Monday, 15 February 2016

Fun Online Polls: Storm names, advertising and shaving.

The results to last week's poll were as follows:

Which was your favourite storm name so far? (Multiple choices allowed)
Abigail - 3 votes
Barney - 0 votes
Clodagh - 2 votes
Desmond - 0 votes
Eva - 0 votes
Frank - 2 votes
Gertrude fka Jonas - 3 votes
Henry - 0 votes
None. The practice is very silly - 80 votes

Lighten up, people!
I watch a fair amount of telly and hence a fair amount of advertising.

The old rule is that there is no point advertising a completely generic product like potatoes or sugar. People will probably buy them anyway, and if one farmer/producer reminds people how great his potatoes are, at best people will buy more potatoes, but they are just as likely to buy somebody else's. So it is only industry-wide organisations who would pay for it.

At the other extreme are products which are totally unique to the producer, they don't really need to be advertised either. If you need that product, you will buy it from the sole supplier, so Rolls Royce don't need to advertise their cars.

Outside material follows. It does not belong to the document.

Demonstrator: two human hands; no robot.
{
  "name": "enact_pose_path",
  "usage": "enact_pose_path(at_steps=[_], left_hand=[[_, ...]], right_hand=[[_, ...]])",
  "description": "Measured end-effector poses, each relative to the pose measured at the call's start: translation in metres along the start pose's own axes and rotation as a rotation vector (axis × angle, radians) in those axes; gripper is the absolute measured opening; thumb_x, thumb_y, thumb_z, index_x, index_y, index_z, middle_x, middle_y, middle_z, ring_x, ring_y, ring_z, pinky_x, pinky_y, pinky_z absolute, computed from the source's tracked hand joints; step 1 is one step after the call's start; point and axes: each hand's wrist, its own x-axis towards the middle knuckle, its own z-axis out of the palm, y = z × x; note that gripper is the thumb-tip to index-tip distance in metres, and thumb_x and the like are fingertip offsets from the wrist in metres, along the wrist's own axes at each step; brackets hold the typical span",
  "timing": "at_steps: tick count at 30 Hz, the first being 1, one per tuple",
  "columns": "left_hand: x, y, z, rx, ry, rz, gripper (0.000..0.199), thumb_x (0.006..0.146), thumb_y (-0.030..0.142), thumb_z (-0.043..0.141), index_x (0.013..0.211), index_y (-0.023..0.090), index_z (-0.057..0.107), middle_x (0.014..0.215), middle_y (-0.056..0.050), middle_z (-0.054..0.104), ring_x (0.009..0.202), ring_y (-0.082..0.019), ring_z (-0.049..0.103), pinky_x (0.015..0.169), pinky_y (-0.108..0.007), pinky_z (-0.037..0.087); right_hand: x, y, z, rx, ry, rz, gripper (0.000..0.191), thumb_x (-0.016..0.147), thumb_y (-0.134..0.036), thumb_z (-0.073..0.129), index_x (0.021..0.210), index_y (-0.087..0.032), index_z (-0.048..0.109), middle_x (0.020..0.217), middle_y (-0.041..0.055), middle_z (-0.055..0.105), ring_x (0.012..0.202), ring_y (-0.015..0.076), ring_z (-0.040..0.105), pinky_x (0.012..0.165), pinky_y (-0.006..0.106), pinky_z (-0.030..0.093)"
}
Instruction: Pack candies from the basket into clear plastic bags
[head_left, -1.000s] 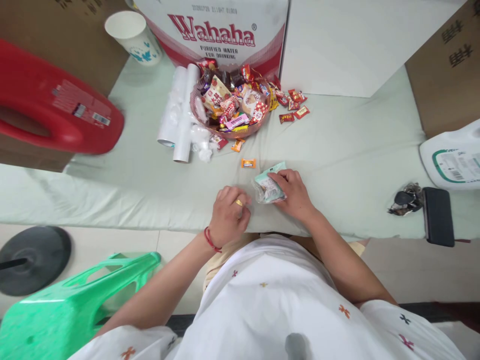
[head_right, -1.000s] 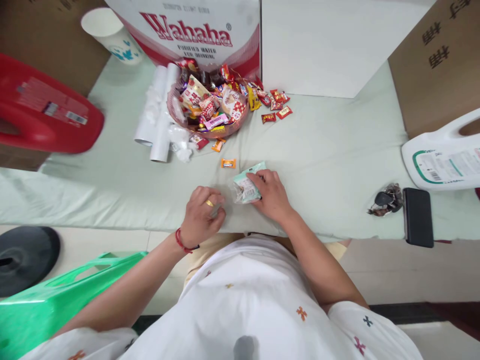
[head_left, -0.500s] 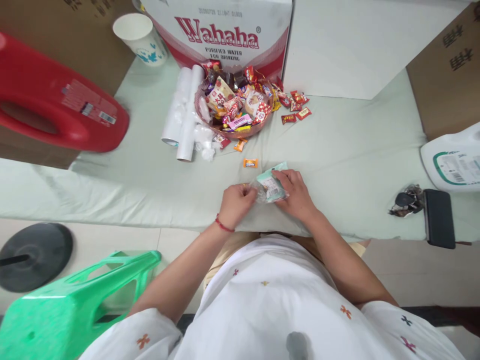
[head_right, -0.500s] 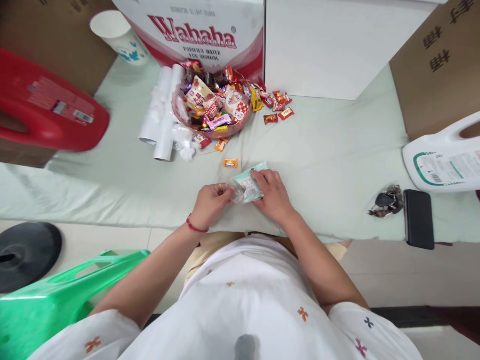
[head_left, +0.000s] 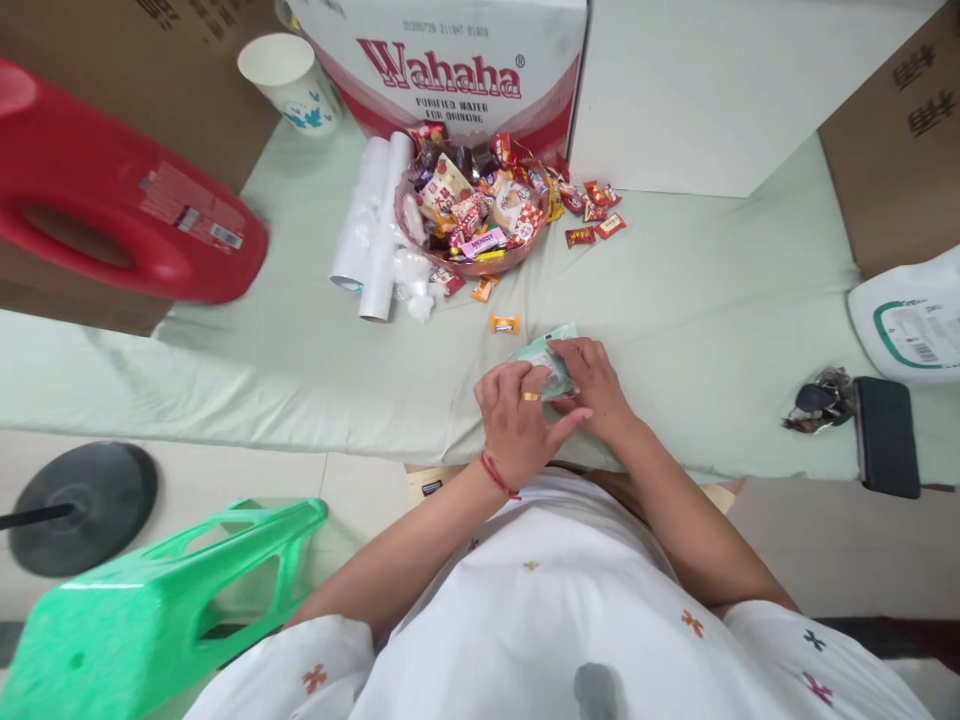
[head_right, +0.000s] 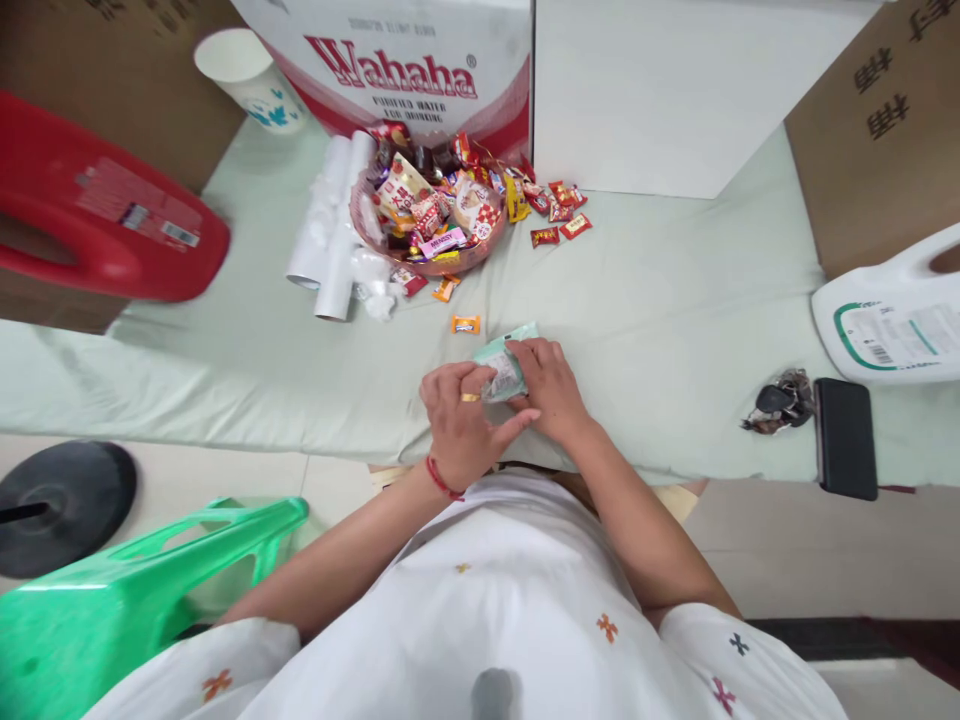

Most advertising seems to be for companies/products in the middle ground - cars, banks, online betting, price comparison sites - these are all much of a muchness, they are generic products but with some market segmentation.

- If you buy Car X, you will need to buy replacement parts for it in future. This overlaps with Indian Bicycle Marketing - cars are marketed as manly cars, girly cars, family cars, hipster cars and middle aged cars.
- If you open an account with Bank X, then you are unlikely to switch accounts for several years;
- If you have opened an online betting account with your "free £10 to play", you are likely to stick with them for while (or at least until you have lost more than your "free £10 to play"); and
- Price comparison sites. If you can get more customers, you get more advertisers, which means more customers etc.

Something else which irks is the amount of advertising for disposable razors. There's Gillette and Wilkinson's, who have been locked in mortal combat since the dawn of time (like Coca Cola and Pepsi Cola) with increasing outlandish claims.

Since The Onion spoof from 2004, Fuck Everything, We're Doing Five Blades, they really did go to five blades or here. On the other hand, you see relatively little advertising for dry/electric shavers.

I assume it's because people replace them so seldom, but it might be that it's only a very small market share and most people use disposables.

So that's what I need to find out: "Do you use a dry/electric shaver or disposables?"

Vote here or use the widget in the sidebar.

For the record, I tried disposables briefly when I was a teenager, hated it (rash, cuts etc) and have used an electric shaver ever since.


Random said...

Seen this graph Mark.

Obama has been good for Homeownerists! WTF happened!

"Similarly, spending on rent as a percentage of after-tax income – after staying fairly stable around 22% for over a quarter-century through 2012 – soared well above 25% in 2013 before slipping slightly (bottom line)."

"Rent and health care expenses are essentially non discretionary expenditures. Spending more on these items by an extra 5% or so of after-tax incomes puts a serious dent in discretionary spending budgets."

Mosler Economics full post

Mark Wadsworth said...

R, not good, is it?

Sean Vosper said...

Some good LVT stuff from the IEA.
But why, business rates 1st - doesn't it make more sense to do residential 1st?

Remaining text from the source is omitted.